Albany Student Press
- Type: Weekly student newspaper
- Format: Web
- Owner: Albany Student Press Corporation
- Publisher: Albany Student Press Corporation
- Editor-in-chief: Mattie Fitzpatrick
- Founded: Fall 1916
- Language: English
- Headquarters: University at Albany
- Website: albanystudentpress.com

= Albany Student Press =

Newspaper of the University at Albany, New York

The Albany Student Press or the ASP, the newspaper of the University at Albany, The State University of New York, is one of the oldest (founded 1916) continuously published and independent college newspapers in the United States. As of 2023, its editor-in-chief is Mattie Fitzpatrick and its News Editor is Lucienne Burns.

First published monthly in 1892 as The Normal School Echo, the paper would evolve into a weekly in 1916, known as the State College News. The newspaper has evolved into a comprehensive news agency with a circulation of 8,000. It is released on Mondays during the school year and is published by the Albany Student Press Corporation. The paper covers campus news, sports, and entertainment, and it includes opinion columns by students. It is currently digitally published via the ASP website, but was once delivered to newsstands located around the campus.

As of 2022, the ASP receives club funding from the UAlbany Student Association, but continues to have no advisement or managing affiliation with the university.
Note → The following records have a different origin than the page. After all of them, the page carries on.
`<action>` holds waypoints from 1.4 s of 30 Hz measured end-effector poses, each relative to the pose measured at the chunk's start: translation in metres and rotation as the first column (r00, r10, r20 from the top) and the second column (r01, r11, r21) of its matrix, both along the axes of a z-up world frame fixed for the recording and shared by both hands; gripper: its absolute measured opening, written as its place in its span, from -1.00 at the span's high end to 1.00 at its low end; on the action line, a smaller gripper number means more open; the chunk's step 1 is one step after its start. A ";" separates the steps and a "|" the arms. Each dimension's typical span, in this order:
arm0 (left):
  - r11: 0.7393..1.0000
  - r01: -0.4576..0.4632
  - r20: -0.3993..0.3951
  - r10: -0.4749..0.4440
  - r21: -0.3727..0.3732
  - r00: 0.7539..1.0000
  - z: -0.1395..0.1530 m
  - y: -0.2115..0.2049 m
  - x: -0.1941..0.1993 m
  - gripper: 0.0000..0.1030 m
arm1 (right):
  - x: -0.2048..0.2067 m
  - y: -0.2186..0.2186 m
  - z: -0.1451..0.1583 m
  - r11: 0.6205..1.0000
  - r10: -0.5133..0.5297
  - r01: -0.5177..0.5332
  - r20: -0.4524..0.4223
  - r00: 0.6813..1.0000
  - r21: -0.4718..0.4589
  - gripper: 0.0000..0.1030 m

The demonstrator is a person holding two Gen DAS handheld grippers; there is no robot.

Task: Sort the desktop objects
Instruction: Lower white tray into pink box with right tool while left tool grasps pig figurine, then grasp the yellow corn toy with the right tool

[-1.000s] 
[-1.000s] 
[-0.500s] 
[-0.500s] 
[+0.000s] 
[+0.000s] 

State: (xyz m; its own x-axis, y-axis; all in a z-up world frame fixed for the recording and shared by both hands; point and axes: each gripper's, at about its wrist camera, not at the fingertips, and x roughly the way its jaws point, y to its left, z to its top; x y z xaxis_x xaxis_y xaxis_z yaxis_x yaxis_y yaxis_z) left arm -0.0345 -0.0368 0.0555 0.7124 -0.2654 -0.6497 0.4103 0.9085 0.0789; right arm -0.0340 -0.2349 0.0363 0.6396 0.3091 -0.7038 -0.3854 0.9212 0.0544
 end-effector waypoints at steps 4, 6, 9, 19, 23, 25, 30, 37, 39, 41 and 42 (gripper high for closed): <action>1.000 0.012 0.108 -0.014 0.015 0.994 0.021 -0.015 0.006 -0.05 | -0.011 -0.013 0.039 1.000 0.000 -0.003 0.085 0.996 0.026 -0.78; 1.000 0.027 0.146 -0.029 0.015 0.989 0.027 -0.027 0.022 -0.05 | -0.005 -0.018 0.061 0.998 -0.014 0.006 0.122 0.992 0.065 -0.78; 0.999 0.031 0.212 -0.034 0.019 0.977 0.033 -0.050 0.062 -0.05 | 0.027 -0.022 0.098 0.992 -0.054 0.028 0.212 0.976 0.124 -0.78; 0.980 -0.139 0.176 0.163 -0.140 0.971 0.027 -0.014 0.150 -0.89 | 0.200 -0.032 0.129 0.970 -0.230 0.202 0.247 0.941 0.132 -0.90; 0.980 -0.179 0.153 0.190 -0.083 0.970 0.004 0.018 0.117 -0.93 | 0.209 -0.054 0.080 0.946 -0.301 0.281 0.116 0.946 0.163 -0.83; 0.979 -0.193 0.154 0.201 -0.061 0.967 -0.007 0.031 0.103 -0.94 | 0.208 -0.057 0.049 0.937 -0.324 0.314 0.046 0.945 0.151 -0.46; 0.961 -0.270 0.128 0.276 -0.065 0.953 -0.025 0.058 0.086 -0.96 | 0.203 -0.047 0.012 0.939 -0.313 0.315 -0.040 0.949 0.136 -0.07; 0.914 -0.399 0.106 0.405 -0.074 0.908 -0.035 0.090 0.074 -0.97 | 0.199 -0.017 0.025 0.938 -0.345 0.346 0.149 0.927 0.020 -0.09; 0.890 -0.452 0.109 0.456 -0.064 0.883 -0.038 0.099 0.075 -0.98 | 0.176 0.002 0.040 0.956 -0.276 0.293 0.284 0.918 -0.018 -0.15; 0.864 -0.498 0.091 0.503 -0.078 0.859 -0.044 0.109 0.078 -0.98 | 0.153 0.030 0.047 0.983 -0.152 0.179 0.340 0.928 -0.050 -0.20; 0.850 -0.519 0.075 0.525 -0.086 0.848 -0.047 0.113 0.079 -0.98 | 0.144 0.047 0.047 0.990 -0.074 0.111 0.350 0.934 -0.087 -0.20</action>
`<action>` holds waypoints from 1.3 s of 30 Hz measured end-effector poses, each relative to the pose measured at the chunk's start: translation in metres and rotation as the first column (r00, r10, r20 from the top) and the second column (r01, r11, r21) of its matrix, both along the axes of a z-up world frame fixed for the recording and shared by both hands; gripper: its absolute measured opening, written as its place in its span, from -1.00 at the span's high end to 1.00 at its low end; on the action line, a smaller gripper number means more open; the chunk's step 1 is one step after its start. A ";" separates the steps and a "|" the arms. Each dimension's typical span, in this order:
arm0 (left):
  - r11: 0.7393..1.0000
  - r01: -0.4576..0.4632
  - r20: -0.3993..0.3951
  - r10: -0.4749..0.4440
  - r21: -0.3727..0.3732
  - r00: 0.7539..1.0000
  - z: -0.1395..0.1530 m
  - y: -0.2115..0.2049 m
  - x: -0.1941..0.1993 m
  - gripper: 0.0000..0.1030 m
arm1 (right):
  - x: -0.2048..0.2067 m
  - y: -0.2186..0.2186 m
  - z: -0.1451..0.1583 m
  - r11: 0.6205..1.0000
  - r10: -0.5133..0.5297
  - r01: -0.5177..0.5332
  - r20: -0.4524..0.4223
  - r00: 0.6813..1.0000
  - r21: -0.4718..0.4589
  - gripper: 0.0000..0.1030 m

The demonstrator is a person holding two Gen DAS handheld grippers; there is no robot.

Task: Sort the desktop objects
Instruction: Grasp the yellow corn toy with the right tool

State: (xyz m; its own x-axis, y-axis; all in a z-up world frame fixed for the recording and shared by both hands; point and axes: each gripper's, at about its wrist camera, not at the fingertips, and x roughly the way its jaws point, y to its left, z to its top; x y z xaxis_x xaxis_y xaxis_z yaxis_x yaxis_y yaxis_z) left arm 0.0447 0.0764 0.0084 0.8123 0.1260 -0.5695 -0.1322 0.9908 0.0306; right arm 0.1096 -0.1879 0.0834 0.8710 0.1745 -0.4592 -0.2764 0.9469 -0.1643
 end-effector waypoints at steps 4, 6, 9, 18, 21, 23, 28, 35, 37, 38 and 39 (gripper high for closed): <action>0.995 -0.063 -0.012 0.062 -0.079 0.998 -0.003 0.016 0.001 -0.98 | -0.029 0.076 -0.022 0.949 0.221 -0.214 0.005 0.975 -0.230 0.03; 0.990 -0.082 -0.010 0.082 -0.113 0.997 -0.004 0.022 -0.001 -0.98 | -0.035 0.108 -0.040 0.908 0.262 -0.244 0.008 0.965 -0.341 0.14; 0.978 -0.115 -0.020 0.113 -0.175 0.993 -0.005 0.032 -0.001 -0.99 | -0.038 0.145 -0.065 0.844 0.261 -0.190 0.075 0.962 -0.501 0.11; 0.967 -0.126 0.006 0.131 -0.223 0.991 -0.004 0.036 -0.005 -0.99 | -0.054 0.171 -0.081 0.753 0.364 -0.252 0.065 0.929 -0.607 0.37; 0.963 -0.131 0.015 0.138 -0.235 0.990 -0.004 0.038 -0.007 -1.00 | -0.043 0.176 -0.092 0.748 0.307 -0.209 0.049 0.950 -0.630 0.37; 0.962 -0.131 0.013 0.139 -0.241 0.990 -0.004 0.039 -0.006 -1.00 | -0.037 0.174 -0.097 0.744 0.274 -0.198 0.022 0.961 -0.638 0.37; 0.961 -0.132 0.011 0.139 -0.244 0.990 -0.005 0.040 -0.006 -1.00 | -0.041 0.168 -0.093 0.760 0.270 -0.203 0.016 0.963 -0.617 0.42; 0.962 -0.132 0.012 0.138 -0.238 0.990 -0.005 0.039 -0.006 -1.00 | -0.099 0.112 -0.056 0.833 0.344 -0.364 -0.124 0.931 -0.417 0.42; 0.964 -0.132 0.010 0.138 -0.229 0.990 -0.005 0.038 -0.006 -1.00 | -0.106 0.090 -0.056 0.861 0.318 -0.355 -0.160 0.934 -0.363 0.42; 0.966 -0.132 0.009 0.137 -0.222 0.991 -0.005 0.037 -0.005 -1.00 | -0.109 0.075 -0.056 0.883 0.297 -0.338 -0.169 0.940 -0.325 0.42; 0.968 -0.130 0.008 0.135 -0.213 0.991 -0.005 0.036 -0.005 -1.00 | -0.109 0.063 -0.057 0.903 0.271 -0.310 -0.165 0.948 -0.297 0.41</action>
Club funding assists with the overall functioning and succession of the paper.

==History==
The State University News began publishing in the fall of 1916. From 1892 to 1916 a monthly periodical that featured student work was published under the title The Normal School Echo. The newspaper officially changed its name to the Albany Student Press in 1963 to reflect the growing shift to a major research university. By the 1960s, the newspaper had a growing readership, increased coverage of world, national, and state events. The paper was published twice a week – Tuesdays and Fridays – for many years, but later switched to once a week. In the fall of 1997, the ASP launched SUNY Albany's only creative writing and arts magazine, The Fountain Pen.

In the fall of 2011, the paper saw several changes to its design. Among the changes are a new masthead featuring the school's purple and yellow-gold colors with no logo as in years prior. There have also been changes to the fonts and layout for a much cleaner look.

In the spring of 2021, the paper converted to a fully online publication process, through the website www.albanystudentpress.online due to funding difficulties during the pandemic. The ASP launched a redesigned website in the fall of 2022.